And these are the spontaneous and noble, almost Shakespearean words of another soldier – the eve-of-battle speech made by Colonel Tim Collins to the 1st Battalion of the Royal Irish Regiment in Iraq in 2003. Luckily there was a reporter there who took down in shorthand the only record of these inspiring words.

“We go to liberate, not to conquer. We will not fly our flags in their country. We are entering Iraq to free a people and the only flag which will be flown in that ancient land is their own. Show respect for them.

“There are some who are alive at this moment who will not be alive shortly. Those who do not wish to go on that journey, we will not send. As for the others, I expect you to rock their world. Wipe them out if that is what they choose. But if you are ferocious in battle remember to be magnanimous in victory.

“Iraq is steeped in history. It is the site of the Garden of Eden, of the Great Flood and the birthplace of Abraham. Tread lightly there. You will see things that no man could pay to see – and you will have to go a long way to find a more decent, generous and upright people than the Iraqis.

“You will be embarrassed by their hospitality even though they have nothing. Don’t treat them as refugees for they are in their own country. Their children will be poor, in years to come they will know that the light of liberation in their lives was brought by you.

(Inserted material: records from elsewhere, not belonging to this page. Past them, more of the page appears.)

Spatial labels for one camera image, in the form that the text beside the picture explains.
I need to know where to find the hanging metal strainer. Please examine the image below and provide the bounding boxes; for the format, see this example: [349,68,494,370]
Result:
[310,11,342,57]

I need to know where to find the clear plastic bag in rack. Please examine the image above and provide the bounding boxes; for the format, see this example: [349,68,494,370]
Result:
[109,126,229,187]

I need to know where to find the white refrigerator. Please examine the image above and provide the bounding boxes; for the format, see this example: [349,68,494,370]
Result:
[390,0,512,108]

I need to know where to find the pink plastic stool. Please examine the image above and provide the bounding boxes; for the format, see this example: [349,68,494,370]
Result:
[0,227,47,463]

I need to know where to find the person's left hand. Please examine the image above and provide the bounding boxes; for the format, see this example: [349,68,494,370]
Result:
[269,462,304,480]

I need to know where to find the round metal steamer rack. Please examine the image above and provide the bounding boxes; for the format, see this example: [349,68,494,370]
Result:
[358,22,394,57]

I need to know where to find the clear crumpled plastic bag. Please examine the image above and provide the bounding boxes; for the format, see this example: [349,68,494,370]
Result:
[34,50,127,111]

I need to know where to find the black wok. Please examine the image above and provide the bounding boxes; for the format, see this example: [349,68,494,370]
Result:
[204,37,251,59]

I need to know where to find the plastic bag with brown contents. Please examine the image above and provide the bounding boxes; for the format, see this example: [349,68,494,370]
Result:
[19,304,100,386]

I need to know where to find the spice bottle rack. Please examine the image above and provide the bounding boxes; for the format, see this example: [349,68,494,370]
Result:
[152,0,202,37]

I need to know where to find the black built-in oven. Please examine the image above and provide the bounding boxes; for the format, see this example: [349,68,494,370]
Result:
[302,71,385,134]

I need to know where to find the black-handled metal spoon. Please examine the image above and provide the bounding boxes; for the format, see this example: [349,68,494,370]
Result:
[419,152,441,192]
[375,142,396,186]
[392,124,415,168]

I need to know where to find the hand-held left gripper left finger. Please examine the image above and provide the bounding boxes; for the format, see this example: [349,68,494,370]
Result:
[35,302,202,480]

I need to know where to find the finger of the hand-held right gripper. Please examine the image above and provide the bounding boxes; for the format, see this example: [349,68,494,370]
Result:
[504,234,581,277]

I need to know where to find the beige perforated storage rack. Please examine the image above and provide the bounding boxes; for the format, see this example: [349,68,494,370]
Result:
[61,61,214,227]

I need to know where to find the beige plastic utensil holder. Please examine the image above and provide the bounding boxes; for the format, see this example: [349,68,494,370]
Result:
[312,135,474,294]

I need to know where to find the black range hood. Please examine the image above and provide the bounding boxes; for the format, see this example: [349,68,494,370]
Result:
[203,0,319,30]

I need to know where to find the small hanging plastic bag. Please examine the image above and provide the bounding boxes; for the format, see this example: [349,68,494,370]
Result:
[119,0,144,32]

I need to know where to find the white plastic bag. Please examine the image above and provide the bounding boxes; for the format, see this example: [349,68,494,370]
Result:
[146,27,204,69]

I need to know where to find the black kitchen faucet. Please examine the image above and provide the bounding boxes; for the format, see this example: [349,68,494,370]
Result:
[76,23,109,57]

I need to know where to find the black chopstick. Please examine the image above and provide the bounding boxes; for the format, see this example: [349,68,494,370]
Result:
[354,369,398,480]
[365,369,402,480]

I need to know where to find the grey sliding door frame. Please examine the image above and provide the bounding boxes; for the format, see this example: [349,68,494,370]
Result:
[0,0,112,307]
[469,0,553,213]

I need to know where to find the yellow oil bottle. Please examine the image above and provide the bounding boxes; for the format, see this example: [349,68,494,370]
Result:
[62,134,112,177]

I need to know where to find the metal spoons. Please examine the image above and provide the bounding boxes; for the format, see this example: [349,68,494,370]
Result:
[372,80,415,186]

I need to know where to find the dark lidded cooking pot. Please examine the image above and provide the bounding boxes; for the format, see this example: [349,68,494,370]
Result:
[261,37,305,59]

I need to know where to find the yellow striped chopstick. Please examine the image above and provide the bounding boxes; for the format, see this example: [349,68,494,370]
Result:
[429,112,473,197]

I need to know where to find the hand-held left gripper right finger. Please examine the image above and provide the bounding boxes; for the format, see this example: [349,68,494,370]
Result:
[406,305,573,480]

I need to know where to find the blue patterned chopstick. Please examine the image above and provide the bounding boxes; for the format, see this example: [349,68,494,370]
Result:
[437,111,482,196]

“If there are casualties of war then remember that when they woke up and got dressed in the morning they did not plan to die this day. Allow them dignity in death. Bury them properly and mark their graves.

“It is my foremost intention to bring every single one of you out alive. But there may be people among us who will not see the end of this campaign. We will put them in their sleeping bags and send them back. There will be no time for sorrow.

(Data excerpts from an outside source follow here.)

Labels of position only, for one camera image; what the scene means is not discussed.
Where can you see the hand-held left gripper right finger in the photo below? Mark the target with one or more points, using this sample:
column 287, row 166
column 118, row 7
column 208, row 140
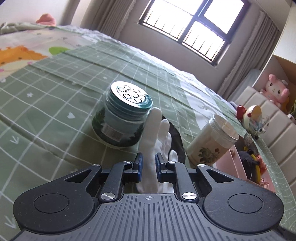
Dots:
column 159, row 167

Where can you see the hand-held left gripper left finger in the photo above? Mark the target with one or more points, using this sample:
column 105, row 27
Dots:
column 138, row 167

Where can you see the white cotton glove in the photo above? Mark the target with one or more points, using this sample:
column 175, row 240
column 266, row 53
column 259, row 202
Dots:
column 151, row 143

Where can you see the pink cardboard box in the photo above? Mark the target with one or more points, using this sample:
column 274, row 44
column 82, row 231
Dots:
column 233, row 166

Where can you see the black plush toy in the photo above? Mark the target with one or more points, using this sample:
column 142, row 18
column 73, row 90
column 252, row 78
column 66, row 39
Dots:
column 248, row 162

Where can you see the pink crochet piece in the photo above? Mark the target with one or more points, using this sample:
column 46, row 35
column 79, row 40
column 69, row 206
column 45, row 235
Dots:
column 262, row 163

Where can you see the dark cloth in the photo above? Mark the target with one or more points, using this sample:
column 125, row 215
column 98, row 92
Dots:
column 178, row 143

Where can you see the green glass jar with lid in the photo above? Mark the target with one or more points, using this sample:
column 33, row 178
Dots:
column 120, row 120

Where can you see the clear jar with floral label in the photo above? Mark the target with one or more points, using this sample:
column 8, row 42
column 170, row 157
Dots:
column 208, row 148

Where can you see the white spotted hair bow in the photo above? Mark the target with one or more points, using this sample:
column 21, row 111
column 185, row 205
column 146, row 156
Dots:
column 248, row 139

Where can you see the green checked bedsheet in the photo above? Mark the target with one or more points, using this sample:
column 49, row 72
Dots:
column 57, row 115

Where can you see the red mushroom toy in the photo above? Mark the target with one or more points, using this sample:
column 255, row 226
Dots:
column 241, row 112

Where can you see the toy with parasol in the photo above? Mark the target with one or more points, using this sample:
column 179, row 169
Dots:
column 254, row 118

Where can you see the beige padded headboard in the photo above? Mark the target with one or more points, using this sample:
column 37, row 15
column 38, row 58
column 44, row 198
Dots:
column 277, row 143

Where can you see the pink plush bunny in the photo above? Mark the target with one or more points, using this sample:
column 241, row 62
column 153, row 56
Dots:
column 275, row 91

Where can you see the barred window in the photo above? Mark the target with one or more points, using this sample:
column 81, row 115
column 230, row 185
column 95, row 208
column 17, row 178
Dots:
column 194, row 27

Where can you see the beige curtain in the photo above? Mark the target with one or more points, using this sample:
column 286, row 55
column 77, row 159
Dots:
column 252, row 51
column 115, row 20

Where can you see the cartoon printed blanket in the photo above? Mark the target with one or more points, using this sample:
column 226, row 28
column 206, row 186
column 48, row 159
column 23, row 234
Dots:
column 25, row 53

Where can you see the pink pillow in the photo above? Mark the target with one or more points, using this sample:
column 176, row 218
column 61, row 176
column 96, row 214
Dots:
column 46, row 19

“The enemy should be in no doubt that we are his nemesis and that we are bringing about his rightful destruction.  As they die they will know their deeds have brought them to this place. Show them no pity.

“It is a big step to take another human life. It is not to be done lightly. I know of men who have taken life needlessly in other conflicts. I can assure you they live with the mark of Cain upon them.

“If someone surrenders to you then remember they have that right in international law and ensure that one day they go home to their family. The ones who wish to fight, well, we aim to please.

“If you harm the regiment or its history by over-enthusiasm in killing or in cowardice, know it is your family who will suffer. You will be shunned unless your conduct is of the highest – for your deeds will follow you down through history.

“We will bring shame on neither our uniform or our nation. As for ourselves, let’s bring everyone home and leave Iraq a better place for us having been there. Our business now is North. “

No, Mr Kissinger, military men are not just dumb stupid animals, their lives and words and deeds matter. As Rudyard Kipling wrote:

‘For it’s Tommy this, an’ Tommy that, an’ “Chuck him out, the brute!”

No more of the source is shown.